It has also been called Bacillus globigii, Hay bacillus or Grass bacillus. It is bacillus because the bacterium is rod shaped or bacilli shaped.
Additional recommended knowledge
B. subtilis is not considered a human pathogen; it may contaminate food but rarely causes food poisoning. B. subtilis produces the proteolytic enzyme subtilisin. B. subtilis spores can survive the extreme heating that is often used to cook food, and it is responsible for causing ropiness — a sticky, stringy consistency caused by bacterial production of long-chain polysaccharides — in spoiled bread dough.
B. subtilis can divide asymmetrically, producing an endospore that is resistant to environmental factors such as heat, acid, and salt, and which can persist in the environment for long periods of time. The endospore is formed at times of nutritional stress, allowing the organism to persist in the environment until conditions become favorable. Prior to the decision to produce the spore the bacterium might become motile, through the production of flagella, and also take up DNA from the environment.
Replication of the chromosome
Bacillus subtilis duplicates its single circular chromosome by initiating DNA replication at a single locus, the origin (oriC). Replication proceeds bidirectionally and two replication forks progress in the clockwise and counterclockwise directions along the chromosome halves. Chromosome replication is completed when the forks reach the terminus region, which is positioned opposite to the origin on the chromosome map, and contains several short DNA sequences (Ter sites) that promote replication arrest. Specific proteins mediate all the steps in DNA replication. The comparison between the sets of proteins involved in chromosomal DNA replication in B. subtilis and in Escherichia coli reveals both similarities and differences. Although the basic components promoting initiation, elongation, and termination of replication are well conserved, some important differences can be found (such as one bacterium missing proteins essential in the other). These differences underline the diversity in the mechanisms and strategies that various bacterial species have adopted to carry out the duplication of their genomes.

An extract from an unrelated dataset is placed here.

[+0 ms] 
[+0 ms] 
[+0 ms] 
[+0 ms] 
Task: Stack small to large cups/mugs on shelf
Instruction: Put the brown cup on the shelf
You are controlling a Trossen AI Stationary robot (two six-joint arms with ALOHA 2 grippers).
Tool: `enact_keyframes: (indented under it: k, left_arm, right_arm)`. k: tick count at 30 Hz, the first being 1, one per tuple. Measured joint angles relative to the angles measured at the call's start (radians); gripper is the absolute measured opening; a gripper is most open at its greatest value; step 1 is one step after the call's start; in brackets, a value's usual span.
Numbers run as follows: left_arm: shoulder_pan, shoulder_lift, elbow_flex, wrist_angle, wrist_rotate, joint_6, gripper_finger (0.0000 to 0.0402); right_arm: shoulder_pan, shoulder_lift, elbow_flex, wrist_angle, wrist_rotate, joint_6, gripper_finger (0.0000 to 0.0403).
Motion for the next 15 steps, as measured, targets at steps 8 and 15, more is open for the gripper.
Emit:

B. subtilis as a model organism
B. subtilis has proven highly amenable to genetic manipulation, and has therefore become widely adopted as a model organism for laboratory studies, especially of sporulation, which is a simplified example of cellular differentiation. It is also heavily flagellated, which gives B.subtilis the ability to move quite quickly. In terms of popularity as a laboratory model organism B. subtilis is often used as the Gram-positive equivalent of Escherichia coli, an extensively studied Gram-negative rod.
B. subtilis is used as a soil inoculant in horticulture and agriculture. B. subtilis has been used for a biowarfare simulant during Project SHAD (aka Project 112). B. subtilis hazard status is under dispute.
Enzymes produced by B. subtilis and B. licheniformis are widely used as additives in laundry detergents.
Its other uses include the following:
B. subtilis has approximately 4,100 genes Of these, only 192 were shown to be indispensable; another 79 were predicted to be essential, as well,a Vast majority of essential genes were categorized in relatively few domains of cell metabolism, with about half involved in information processing, one-fifth involved in the synthesis of cell envelope and the determination of cell shape and division, and one-tenth related to cell energetics.
In 1835, the bacterium was originally named Vibrio subtilis by Christian Gottfried Ehrenberg, and renamed Bacillus subtilis by Ferdinand Cohn in 1872. In July of 1966, B. subtilis was released throughout the New York subway system, conducted by the U.S. Army's Special Operations Division, to test the vulnerability of the subway system to biowarfare that could kill more than a million civilians.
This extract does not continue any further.